One final observation by Bergson has relevance to Carroll's humor: "Any incident is comic that calls our attention to the physical in a person, when it is the moral side that is concerned" (p. 93). The humor resides in one's perceiving the tension in a "soul tantalised by the needs of the body: on the one hand, the moral personality with its intelligently varied energy, and, on the other, the stupidly monotonous body, perpetually obstructing everything with its machine-like obstinacy" (p. 93). Thus, he argues, we laugh at a public speaker who sneezes just at the most pathetic moment of his speech. Our attention is suddenly recalled from the soul to the body. Alice's frustrations in regulating her body size are cases in point. She longs to enter into "the loveliest garden you ever saw" but "she could not even get her head through the doorway." There are numerous passages in the Alice books, such as Alice's flood of tears and the Duchess' baby's uncontrollable sneezing, in which the human body baffles, betrays and embarrasses the soul.

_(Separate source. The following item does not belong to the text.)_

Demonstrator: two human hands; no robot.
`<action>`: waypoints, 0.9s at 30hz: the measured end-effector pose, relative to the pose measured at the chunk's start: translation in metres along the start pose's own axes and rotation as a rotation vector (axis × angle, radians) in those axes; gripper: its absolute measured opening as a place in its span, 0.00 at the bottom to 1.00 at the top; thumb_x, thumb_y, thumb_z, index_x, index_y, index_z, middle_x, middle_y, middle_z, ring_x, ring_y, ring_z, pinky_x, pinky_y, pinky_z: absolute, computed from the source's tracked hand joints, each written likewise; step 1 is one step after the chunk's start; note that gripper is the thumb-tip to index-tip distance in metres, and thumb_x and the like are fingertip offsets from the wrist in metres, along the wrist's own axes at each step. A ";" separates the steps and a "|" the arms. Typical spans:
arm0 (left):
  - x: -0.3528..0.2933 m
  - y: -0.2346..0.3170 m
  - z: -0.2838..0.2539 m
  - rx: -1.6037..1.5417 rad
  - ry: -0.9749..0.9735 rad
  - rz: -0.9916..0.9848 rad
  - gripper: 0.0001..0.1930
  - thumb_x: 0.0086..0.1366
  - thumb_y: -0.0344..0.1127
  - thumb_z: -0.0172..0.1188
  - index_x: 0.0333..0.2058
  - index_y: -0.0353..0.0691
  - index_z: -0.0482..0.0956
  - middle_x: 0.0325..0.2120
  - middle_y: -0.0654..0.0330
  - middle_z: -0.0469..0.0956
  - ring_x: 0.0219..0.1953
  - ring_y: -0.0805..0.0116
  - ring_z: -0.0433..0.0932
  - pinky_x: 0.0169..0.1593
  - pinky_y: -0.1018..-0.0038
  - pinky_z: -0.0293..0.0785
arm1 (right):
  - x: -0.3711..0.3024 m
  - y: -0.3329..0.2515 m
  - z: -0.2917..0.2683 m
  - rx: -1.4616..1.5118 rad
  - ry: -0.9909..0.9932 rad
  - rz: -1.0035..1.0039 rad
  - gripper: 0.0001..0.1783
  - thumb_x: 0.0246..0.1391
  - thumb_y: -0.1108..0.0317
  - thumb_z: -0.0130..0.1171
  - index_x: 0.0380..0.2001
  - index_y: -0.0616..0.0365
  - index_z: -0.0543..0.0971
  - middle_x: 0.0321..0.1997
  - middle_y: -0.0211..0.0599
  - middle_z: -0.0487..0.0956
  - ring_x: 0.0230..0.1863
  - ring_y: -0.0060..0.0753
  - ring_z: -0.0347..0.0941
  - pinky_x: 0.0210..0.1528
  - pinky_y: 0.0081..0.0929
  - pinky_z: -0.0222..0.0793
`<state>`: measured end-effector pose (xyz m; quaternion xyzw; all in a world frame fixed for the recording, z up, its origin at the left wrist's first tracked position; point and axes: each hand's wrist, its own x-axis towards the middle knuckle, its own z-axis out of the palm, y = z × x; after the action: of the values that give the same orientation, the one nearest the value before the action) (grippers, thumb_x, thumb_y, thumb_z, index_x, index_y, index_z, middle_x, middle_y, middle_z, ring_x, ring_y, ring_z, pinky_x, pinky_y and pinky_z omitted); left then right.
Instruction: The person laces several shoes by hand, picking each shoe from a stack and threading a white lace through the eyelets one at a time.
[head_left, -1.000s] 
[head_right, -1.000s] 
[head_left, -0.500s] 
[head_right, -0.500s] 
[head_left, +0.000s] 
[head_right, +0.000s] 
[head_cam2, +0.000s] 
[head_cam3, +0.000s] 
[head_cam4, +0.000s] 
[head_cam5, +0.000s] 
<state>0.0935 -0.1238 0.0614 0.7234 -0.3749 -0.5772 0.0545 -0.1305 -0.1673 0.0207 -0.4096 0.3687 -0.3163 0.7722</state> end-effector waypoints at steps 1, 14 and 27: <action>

One of the functions of humor, as Bergson sees it, is to make us human and natural during an age of mechanization. One of Carroll's early poems, "Rules and Regulations," establishes that at the outset of his career he both prized and mocked rigidity. In his fascination with mechanical gadgets he possessed in microcosm a well-ordered, smoothly running universe. In the compulsiveness tidiness of both his personal life and his writings he achieved an order not inherent in nature. Neither the elusive garden in Wonderland nor the cool geometry of Looking-Glass Land, however, offers more than a temporary oasis in a mutable, biological, and mortal wasteland. Carroll recognized that the machinery of conventions and customs, mathematics and logic, helped to define by contrast and momentarily sustain and comfort the frightened, imperfect, and comic adventurer.


Bergson, Henri. "Laughter," in Comedy, introd. by Wylie Sypher. New York: Doubleday, 1956.